(Dataset excerpts)
━━━━━━

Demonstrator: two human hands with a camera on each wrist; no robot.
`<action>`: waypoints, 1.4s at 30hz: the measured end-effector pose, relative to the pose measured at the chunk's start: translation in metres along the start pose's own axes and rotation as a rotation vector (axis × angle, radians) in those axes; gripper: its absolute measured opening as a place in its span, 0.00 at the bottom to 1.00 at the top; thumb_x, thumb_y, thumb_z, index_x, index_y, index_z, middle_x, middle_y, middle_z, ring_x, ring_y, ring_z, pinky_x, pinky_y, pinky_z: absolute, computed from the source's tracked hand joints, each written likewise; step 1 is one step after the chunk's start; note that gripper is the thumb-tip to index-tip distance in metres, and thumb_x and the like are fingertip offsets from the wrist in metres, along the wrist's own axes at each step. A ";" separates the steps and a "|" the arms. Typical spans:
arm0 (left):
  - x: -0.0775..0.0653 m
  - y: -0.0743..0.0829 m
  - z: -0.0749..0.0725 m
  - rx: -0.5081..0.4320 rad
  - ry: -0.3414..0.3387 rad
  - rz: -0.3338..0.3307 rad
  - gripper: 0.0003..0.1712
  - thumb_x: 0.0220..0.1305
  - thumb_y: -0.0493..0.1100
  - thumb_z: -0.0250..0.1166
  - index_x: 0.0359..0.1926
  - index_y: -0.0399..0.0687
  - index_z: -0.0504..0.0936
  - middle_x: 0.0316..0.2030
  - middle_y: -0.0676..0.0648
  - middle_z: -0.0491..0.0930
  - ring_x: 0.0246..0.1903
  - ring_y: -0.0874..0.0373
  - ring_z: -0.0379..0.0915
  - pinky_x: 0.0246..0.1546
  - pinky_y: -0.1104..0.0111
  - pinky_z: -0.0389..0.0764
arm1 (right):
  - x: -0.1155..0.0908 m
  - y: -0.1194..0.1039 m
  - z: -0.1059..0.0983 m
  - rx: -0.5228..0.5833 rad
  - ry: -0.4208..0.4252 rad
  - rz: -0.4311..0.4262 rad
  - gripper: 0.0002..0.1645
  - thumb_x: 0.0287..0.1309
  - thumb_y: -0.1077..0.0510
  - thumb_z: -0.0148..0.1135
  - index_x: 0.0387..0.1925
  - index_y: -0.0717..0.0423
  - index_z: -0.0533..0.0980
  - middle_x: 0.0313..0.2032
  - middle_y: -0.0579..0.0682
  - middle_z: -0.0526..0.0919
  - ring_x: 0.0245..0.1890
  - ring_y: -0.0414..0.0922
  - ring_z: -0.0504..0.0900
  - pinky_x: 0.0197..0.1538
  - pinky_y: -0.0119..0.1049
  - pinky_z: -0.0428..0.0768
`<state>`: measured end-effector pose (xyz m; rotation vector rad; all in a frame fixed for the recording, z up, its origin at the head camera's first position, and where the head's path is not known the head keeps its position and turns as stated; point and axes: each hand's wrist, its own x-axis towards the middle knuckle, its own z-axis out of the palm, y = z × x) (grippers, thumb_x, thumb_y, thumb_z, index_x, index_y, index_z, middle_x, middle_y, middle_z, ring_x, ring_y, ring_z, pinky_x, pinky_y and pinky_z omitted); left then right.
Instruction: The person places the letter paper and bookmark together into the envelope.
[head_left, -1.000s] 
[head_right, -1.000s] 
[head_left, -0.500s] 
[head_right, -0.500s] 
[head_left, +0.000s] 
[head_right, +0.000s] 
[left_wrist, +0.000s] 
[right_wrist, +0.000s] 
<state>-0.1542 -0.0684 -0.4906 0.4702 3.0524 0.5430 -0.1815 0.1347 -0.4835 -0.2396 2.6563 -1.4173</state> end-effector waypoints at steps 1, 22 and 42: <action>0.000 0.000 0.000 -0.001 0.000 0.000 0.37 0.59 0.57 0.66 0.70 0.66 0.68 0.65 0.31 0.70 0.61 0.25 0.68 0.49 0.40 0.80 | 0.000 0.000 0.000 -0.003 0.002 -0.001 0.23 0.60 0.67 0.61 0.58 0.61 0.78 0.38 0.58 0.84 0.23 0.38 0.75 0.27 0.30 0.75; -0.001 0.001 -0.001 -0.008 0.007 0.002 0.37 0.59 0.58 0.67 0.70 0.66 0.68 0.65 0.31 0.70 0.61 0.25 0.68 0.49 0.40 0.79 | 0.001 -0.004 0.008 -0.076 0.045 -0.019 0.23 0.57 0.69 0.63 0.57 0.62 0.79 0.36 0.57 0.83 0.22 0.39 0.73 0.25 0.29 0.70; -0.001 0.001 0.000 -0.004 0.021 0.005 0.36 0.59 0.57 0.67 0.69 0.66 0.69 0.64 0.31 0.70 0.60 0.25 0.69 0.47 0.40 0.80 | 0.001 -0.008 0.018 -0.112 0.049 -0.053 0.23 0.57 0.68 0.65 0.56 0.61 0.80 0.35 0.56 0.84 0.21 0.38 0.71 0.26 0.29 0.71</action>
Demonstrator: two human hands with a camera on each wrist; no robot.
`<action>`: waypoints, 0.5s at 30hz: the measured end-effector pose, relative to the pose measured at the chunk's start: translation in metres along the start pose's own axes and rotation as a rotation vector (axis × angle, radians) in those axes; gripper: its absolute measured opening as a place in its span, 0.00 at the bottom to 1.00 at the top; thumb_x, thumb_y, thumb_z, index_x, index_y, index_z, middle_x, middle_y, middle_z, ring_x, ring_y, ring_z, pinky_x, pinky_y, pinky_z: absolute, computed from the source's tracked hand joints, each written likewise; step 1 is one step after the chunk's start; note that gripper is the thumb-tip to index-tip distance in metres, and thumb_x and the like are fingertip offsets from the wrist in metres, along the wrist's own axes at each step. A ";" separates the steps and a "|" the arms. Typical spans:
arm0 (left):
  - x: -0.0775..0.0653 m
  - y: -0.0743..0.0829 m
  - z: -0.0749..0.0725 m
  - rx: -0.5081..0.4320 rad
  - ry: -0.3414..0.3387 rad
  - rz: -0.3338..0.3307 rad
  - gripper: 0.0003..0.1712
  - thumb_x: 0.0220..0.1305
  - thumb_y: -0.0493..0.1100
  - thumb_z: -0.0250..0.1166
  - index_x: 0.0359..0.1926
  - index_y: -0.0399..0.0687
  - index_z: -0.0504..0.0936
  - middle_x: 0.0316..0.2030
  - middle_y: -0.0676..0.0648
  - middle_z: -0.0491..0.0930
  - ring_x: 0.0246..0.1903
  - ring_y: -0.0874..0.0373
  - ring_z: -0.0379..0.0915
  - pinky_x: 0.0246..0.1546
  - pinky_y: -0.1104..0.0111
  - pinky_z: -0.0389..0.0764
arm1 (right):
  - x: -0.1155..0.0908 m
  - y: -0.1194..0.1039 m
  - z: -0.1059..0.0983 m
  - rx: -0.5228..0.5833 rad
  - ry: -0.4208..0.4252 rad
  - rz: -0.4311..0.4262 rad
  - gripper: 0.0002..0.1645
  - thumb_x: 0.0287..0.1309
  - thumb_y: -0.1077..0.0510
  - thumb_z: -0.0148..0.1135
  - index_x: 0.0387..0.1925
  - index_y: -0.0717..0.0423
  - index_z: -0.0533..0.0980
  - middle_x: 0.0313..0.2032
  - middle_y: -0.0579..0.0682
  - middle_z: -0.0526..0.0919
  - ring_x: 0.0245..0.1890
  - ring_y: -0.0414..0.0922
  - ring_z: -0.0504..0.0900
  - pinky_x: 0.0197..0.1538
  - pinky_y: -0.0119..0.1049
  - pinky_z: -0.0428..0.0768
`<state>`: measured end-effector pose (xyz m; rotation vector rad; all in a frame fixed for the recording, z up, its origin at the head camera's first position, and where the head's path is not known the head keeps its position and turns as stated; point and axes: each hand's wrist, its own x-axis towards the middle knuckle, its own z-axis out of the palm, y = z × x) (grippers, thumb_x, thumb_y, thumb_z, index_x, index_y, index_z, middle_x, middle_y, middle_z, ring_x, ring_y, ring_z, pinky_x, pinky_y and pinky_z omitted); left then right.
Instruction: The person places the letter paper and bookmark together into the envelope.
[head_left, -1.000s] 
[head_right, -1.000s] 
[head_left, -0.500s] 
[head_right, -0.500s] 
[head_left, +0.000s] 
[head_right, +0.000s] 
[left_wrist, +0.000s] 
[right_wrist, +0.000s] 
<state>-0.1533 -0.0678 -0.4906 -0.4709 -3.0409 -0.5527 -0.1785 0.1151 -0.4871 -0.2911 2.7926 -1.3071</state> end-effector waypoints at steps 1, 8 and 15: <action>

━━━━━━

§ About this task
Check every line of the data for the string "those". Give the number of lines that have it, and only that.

§ Reply to the task
2